Allegra Alessandro, Mirabile Giuseppe, Caserta Santino, Stagno Fabio, Russo Sabina, Pioggia Giovanni, Gangemi Sebastiano
Division of Hematology, Department of Human Pathology in Adulthood and Childhood 'Gaetano Barresi', University of Messina, 98125 Messina, Italy.
Institute for Biomedical Research and Innovation (IRIB), National Research Council of Italy (CNR), 98164 Messina, Italy.
Antioxidants (Basel). 2024 Apr 13;13(4):461. doi: 10.3390/antiox13040461.
The balanced reciprocal translocation t (9; 22) (q34; q11) and the BCR-ABL fusion gene, which produce p210 bcr-abl protein production with high tyrosine kinase activity, are characteristics of chronic myeloid leukemia, a myeloproliferative neoplasm. This aberrant protein affects several signaling pathways connected to both apoptosis and cell proliferation.

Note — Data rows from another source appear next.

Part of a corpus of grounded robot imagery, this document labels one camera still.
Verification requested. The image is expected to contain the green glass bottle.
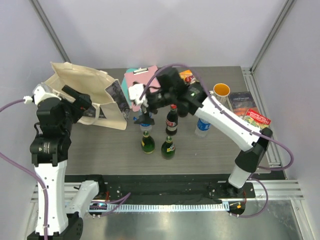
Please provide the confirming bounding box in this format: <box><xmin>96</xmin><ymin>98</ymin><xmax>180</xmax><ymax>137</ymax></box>
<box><xmin>141</xmin><ymin>130</ymin><xmax>155</xmax><ymax>154</ymax></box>
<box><xmin>161</xmin><ymin>136</ymin><xmax>176</xmax><ymax>160</ymax></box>

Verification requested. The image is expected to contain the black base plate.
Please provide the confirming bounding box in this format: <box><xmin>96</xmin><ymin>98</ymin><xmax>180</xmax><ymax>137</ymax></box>
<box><xmin>65</xmin><ymin>174</ymin><xmax>256</xmax><ymax>204</ymax></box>

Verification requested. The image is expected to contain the Pocari Sweat plastic bottle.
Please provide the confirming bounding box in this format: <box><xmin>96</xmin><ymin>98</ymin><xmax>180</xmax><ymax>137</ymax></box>
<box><xmin>133</xmin><ymin>112</ymin><xmax>152</xmax><ymax>132</ymax></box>

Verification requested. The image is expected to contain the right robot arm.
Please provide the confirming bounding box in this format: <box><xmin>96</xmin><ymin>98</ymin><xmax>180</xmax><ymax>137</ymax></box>
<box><xmin>128</xmin><ymin>67</ymin><xmax>273</xmax><ymax>198</ymax></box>

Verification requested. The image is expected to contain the slotted cable duct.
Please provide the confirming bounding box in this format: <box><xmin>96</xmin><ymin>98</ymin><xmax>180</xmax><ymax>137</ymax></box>
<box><xmin>88</xmin><ymin>201</ymin><xmax>230</xmax><ymax>214</ymax></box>

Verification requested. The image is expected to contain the dark purple book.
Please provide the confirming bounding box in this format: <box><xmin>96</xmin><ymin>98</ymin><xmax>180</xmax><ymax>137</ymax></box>
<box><xmin>228</xmin><ymin>91</ymin><xmax>259</xmax><ymax>119</ymax></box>

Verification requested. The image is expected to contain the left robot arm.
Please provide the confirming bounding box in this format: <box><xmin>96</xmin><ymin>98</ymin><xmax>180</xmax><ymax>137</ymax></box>
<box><xmin>27</xmin><ymin>83</ymin><xmax>107</xmax><ymax>240</ymax></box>

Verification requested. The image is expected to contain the canvas tote bag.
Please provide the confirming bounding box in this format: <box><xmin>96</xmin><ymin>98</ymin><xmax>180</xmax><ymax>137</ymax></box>
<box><xmin>44</xmin><ymin>62</ymin><xmax>131</xmax><ymax>130</ymax></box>

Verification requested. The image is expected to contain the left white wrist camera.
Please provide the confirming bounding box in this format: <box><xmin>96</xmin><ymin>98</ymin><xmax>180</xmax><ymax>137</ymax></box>
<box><xmin>23</xmin><ymin>83</ymin><xmax>62</xmax><ymax>105</ymax></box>

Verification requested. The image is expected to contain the Roald Dahl book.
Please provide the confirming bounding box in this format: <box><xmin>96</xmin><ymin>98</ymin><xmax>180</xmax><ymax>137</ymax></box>
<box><xmin>179</xmin><ymin>69</ymin><xmax>198</xmax><ymax>85</ymax></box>

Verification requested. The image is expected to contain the pink clipboard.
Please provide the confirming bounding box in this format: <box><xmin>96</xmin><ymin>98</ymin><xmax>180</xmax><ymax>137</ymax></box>
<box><xmin>124</xmin><ymin>65</ymin><xmax>160</xmax><ymax>112</ymax></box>

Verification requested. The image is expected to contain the teal clipboard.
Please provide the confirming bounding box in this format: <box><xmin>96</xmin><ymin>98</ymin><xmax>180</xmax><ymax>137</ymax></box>
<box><xmin>121</xmin><ymin>68</ymin><xmax>135</xmax><ymax>102</ymax></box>

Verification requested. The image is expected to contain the red Treehouse book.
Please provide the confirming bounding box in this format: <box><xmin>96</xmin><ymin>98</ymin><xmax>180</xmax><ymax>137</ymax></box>
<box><xmin>243</xmin><ymin>108</ymin><xmax>271</xmax><ymax>130</ymax></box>

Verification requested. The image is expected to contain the white mug orange inside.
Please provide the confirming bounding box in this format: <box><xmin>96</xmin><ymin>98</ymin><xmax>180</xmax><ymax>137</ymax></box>
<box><xmin>210</xmin><ymin>83</ymin><xmax>231</xmax><ymax>104</ymax></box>

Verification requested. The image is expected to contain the Coca-Cola glass bottle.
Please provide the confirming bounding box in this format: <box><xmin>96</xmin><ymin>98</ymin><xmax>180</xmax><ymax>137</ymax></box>
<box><xmin>165</xmin><ymin>104</ymin><xmax>179</xmax><ymax>136</ymax></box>
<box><xmin>177</xmin><ymin>75</ymin><xmax>196</xmax><ymax>118</ymax></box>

It has been demonstrated that tyrosine kinase inhibitor treatment in chronic myeloid leukemia acts by inducing oxidative stress and, depending on its level, can activate signaling pathways responsible for either apoptosis or survival in leukemic cells. Additionally, oxidative stress and reactive oxygen species generation also mediate apoptosis through genomic activation. Furthermore, it was shown that oxidative stress has a role in both BCR-ABL-independent and BCR-ABL-dependent resistance pathways to tyrosine kinases, while patients with chronic myeloid leukemia were found to have a significantly reduced antioxidant level. The ideal environment for tyrosine kinase inhibitor therapy is produced by a favorable oxidative status. We discuss the latest studies that aim to manipulate the redox system to alter the apoptosis of cancerous cells.

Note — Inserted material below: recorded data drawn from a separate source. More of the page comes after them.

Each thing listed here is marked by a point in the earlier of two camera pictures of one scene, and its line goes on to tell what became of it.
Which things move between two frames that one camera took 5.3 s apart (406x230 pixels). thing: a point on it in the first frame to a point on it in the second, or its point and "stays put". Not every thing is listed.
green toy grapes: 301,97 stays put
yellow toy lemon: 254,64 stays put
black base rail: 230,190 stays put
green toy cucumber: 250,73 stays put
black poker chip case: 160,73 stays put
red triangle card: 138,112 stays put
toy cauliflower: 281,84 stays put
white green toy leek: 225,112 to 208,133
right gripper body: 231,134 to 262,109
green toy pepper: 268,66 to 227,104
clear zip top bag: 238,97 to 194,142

平衡易位t(9;22)(q34;q11)和BCR-ABL融合基因可产生具有高酪氨酸激酶活性的p210 bcr-abl蛋白,它们是慢性髓性白血病(一种骨髓增殖性肿瘤)的特征。这种异常蛋白影响与细胞凋亡和细胞增殖相关的多种信号通路。已经证明,慢性髓性白血病中的酪氨酸激酶抑制剂治疗通过诱导氧化应激起作用,并且根据其水平,可激活负责白血病细胞凋亡或存活的信号通路。此外,氧化应激和活性氧的产生也通过基因组激活介导细胞凋亡。此外,研究表明氧化应激在酪氨酸激酶的BCR-ABL非依赖性和BCR-ABL依赖性耐药途径中均起作用,而慢性髓性白血病患者的抗氧化水平显著降低。有利的氧化状态为酪氨酸激酶抑制剂治疗创造了理想的环境。我们讨论了旨在操纵氧化还原系统以改变癌细胞凋亡的最新研究。